10. The active noise control system of claim 5, wherein
said secondary path change detection circuitry (6) comprises a residual noise change detection circuit (61), an input noise change detection circuit (62) and a secondary path change decision circuit (63), wherein said residual noise change detection circuit (61) receives said error signal (e(n)), wherein said input noise change detection circuit (62) receives said input noise (x(n)) and wherein said secondary path change decision circuit (63) outputs said secondary path change signal (k(n)).
11. The active noise control system of claim 10, wherein
said residual noise change detection circuit (61) comprises a first power calculator (601), a first averager (602), a first long-term power smoother (603), a first (604) and a second (606) threshold calculator and a first (605) and a second (607) comparer, wherein said first power calculator (601) receives said error signal (e(n)) and outputs a first power signal (a1(n)), wherein said first averager (602) receives said first power signal (al(n)) and outputs a first average power signal (b1(n)) to said first long-term power smoother (603) and to said first comparer (605), wherein said first long-term power smoother (603) outputs a first smoothed power signal (c1(n)) to said first (604) and second (606) threshold calculators, wherein said first (604) and second (606) threshold calculators output a first, lower threshold signal (t1(n)) and, respectively a second, higher threshold signal (t2(n)) signal to said first (605) and second (607) comparer, respectively, wherein said first (605) and second (607) comparers output a first (q1(n)) and, respectively, a second (q2(n)) result signal.
12. The active noise control system of claim 10, wherein
said input noise change detection circuit (62) comprises a switch controller (608), a second power calculator (609), a second averager (610), a second long-term power smoother (611), a third threshold calculator (613) and a third comparer (612), wherein said switch controller (608) receives said input noise (x(n)) and said first result signal (q1(n)) and outputs a working indicator signal (z(n)) to said second power calculator (609), which in turn outputs a second power signal (a2(n)) to said second averager (610), wherein said second averager (610) outputs a second average power signal (b2(n)) to said second long-term power smoother (611) and to said third comparer (612), wherein said second long-term power smoother (611) outputs a second smoothed power signal (c2(n)) to said third threshold calculator (613), wherein said third threshold calculator (613) outputs a third threshold signal (t3(n)) signal to said third comparer (612), wherein said third comparer (612) outputs a third result signal (q3(n)).
13. The active noise control system of claim 10, wherein
said secondary path change decision circuit (63) receives said first (q1(n)), said second (q2(n)) and said third result signal (q3(n)) and outputs said secondary path change signal (k(n)).
14. The active noise control system of any of the claims 5 to 13, wherein
said auxiliary noise control circuitry (8) comprises a volume controller (801) and a multiplier (802), wherein said volume controller (801) receives said secondary path change signal (k(n)) and generates a parameter (m), which is outputted to said multiplier (802), wherein said multiplier (802) receives said parameter (m) and said auxiliary noise (u(n)) and generates said modified auxiliary noise (u′(n)) from said auxiliary noise (u(n)) dependent on said parameter (m), which modified auxiliary noise (u′(n)) then, in turn, is outputted.
15. The active noise control system of claim 2, wherein
said first adaptive algorithm unit (41) updates said adaptive filter (4) by minimizing the mean square value of said modified error signal (e′(n)).
Description
BACKGROUND OF THE INVENTION

1. Field of the Invention

The present invention relates to an active noise control system which reduces overall noise level by outputting from an output transducer a canceling signal having a phase opposite to and the same amplitude as that of the noise, more particularly to an active noise control system for on-line secondary path modeling.

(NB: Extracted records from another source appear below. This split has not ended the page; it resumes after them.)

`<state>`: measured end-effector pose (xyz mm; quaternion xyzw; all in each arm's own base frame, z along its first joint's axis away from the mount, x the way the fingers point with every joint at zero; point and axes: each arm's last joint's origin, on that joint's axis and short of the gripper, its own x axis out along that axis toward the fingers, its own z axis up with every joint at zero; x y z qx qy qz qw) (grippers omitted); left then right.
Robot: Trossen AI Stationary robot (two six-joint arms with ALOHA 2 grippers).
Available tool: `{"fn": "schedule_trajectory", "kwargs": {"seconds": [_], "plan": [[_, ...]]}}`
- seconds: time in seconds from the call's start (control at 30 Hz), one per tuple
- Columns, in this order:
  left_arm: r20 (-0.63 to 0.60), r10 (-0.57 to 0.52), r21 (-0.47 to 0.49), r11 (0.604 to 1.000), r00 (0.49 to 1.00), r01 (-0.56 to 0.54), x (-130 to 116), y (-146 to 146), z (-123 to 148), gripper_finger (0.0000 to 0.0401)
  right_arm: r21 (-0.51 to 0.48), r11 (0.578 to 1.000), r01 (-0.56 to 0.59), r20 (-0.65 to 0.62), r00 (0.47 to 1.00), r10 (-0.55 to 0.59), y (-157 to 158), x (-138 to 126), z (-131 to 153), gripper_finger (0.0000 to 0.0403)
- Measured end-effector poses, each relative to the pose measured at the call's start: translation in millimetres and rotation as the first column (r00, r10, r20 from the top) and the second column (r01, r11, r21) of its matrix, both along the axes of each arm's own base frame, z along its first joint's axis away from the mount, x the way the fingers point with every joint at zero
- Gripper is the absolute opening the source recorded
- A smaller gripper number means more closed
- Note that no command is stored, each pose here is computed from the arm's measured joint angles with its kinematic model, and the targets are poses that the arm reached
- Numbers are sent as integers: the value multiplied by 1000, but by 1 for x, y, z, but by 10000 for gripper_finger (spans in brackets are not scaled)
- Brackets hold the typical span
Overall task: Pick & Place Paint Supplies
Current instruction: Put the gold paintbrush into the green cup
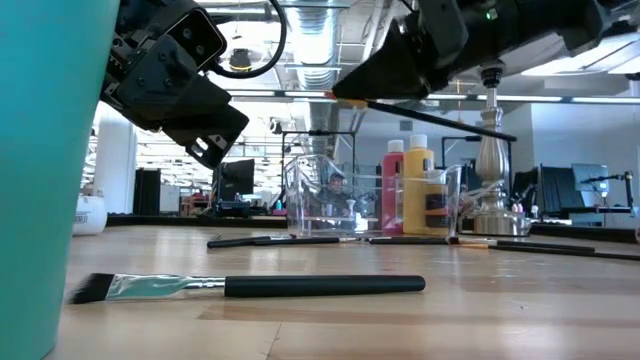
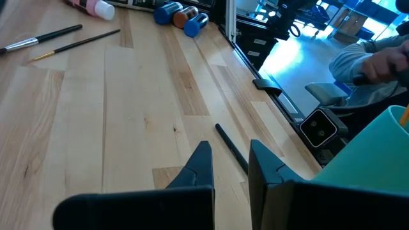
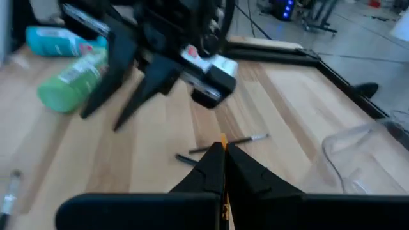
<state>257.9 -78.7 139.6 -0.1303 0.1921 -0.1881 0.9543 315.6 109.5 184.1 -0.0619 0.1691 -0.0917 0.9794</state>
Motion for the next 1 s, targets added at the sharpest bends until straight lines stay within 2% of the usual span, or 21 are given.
{"fn": "schedule_trajectory", "kwargs": {"seconds": [0.17, 0.3, 0.47, 0.6, 0.67, 0.8, 0.9, 1.0], "plan": [[0, 0, 0, 1000, 1000, 0, 0, 0, 0, 1, 67, 991, -112, 104, 989, 105, 4, 4, 10, 0], [0, 0, 0, 1000, 1000, 0, 0, 0, 0, 1, 78, 969, -236, 258, 943, 209, 9, 6, 26, 0], [0, 0, 0, 1000, 1000, 0, 0, 0, 0, 1, 23, 932, -363, 488, 817, 306, 12, 5, 51, 0], [1, 19, 8, 1000, 1000, -19, 0, 0, 0, 1, -32, 923, -383, 648, 695, 311, 12, 0, 70, 0], [-2, 54, 24, 998, 999, -54, -2, -1, -2, 1, -49, 915, -400, 699, 641, 317, 18, 3, 73, 0], [-2, 184, 64, 981, 983, -183, -7, -2, -6, 1, -98, 888, -449, 733, 571, 369, 45, 23, 73, 0], [-3, 299, 72, 952, 954, -298, -9, 0, -9, 1, -163, 878, -450, 732, 541, 413, 76, 45, 70, 0], [1, 397, 72, 915, 918, -396, -13, -1, -11, 1, -218, 892, -397, 740, 529, 416, 106, 63, 69, 0]]}}
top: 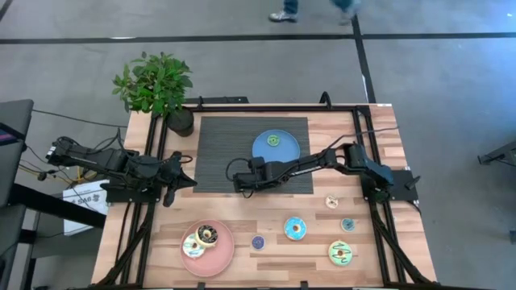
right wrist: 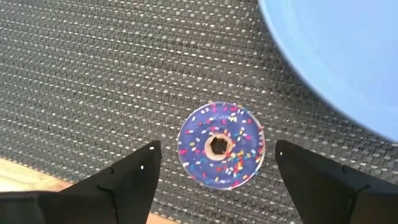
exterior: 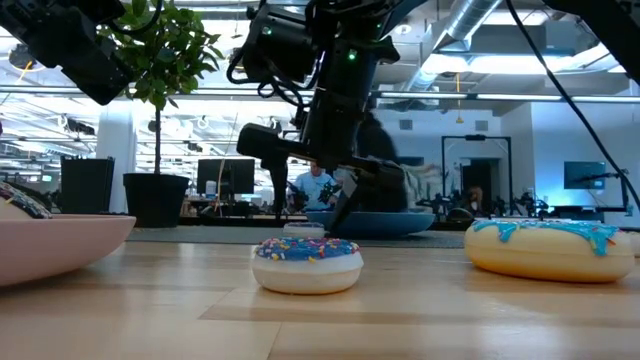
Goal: Pick & Place donuts
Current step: Put the top small purple donut on the blue plate
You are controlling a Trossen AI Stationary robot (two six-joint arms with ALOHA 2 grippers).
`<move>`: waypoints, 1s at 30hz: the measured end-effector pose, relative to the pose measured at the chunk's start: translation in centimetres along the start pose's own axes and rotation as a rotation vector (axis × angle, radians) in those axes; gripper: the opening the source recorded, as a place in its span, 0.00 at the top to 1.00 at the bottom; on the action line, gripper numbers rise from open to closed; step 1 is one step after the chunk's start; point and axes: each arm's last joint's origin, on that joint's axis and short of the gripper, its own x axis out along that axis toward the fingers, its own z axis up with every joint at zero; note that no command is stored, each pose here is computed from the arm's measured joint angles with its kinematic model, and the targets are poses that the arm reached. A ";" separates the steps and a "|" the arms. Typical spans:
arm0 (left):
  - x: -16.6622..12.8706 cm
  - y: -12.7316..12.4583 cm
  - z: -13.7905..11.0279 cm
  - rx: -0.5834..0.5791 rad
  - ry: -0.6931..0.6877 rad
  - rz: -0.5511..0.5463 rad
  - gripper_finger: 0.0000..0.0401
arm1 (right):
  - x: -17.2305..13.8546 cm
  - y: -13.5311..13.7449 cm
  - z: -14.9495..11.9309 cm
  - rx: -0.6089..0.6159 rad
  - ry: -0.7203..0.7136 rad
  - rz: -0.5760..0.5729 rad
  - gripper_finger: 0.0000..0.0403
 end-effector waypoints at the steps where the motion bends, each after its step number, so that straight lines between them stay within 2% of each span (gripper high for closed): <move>1: 0.0 0.0 0.0 0.000 -0.001 -0.001 1.00 | 0.0 0.0 0.0 -0.008 0.002 -0.003 0.24; 11: 0.0 0.0 0.0 0.000 -0.002 0.003 1.00 | 0.3 0.0 0.4 -0.029 0.048 0.020 0.24; 17: 0.0 0.0 0.0 -0.001 -0.003 0.002 1.00 | 0.3 -0.1 0.6 -0.031 0.004 0.003 0.24; 20: 0.0 0.0 0.0 -0.001 -0.002 0.002 1.00 | 0.4 -0.1 0.8 -0.025 0.048 0.011 0.24; 30: 0.0 0.0 0.0 -0.001 -0.002 0.002 1.00 | 1.1 -0.2 0.5 -0.030 0.074 -0.001 0.35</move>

The invention arose during continuing development efforts relating to the subject matter shown and described in U.S. Pat. Nos. 4,677,676, 5,206,911, 5,390,255, 5,502,869, 5,553,153, 5,621,803 and 5,940,519, incorporated herein by reference.

2. Background and Summary

Active noise control systems have recently been applied to reduce noise produced by an air conditioner, an engine, a motor and traffics or the like. An active noise control system involves injecting a canceling signal having the same amplitude as that of the noise and a phase opposite to the noise so as to destructively interfere with and thus cancel an input noise. In a known active noise control system an output signal is sensed by an error transducer such as a microphone which supplies an error signal to a control model which in turn supplies a secondary signal to an output transducer such as a loudspeaker which injects a canceling signal to destructively interfere with and cancel an input noise. A digital signal processor (DSP), being a conventional noise controller, uses an adaptive filter of the finite impulse response (FIR) type which forms a signal for canceling noise upon receiving a reference signal from an input transducer such as a microphone, detects said error signal created by said error transducer such as a microphone. Said error signal is called residual noise and it is the result of cancellation. In other words: Said error signal has two functions: on the one hand it serves as a control signal for controlling the whole active noise control system by being fed to said elements described above and by being fed to elements still to be described. With respect to this function it is called “error signal”. On the other hand said error signal is, at the same time, the output signal of the whole active noise control system. With respect to this function it is called “residual noise”. So, whenever in this specification and in the appended claims either the expression “error signal” or the expression “residual noise” are used, they stand for one and the same signal. Said digital signal processor performs a feedback control using a reference signal and said error signal. In this feedback control, furthermore the level of said error signal can be minimized by controlling the filter coefficients of said adaptive filter. Said adaptive filter may use any of a variety of known and available adaptive algorithms, such as the so-called least-mean-square (LMS) algorithm. Detailed descriptions of adaptive algorithms are given in “Adaptive Signal Processing” by B. Widrow and S. D. Stearns, Prentice Hall, (1985).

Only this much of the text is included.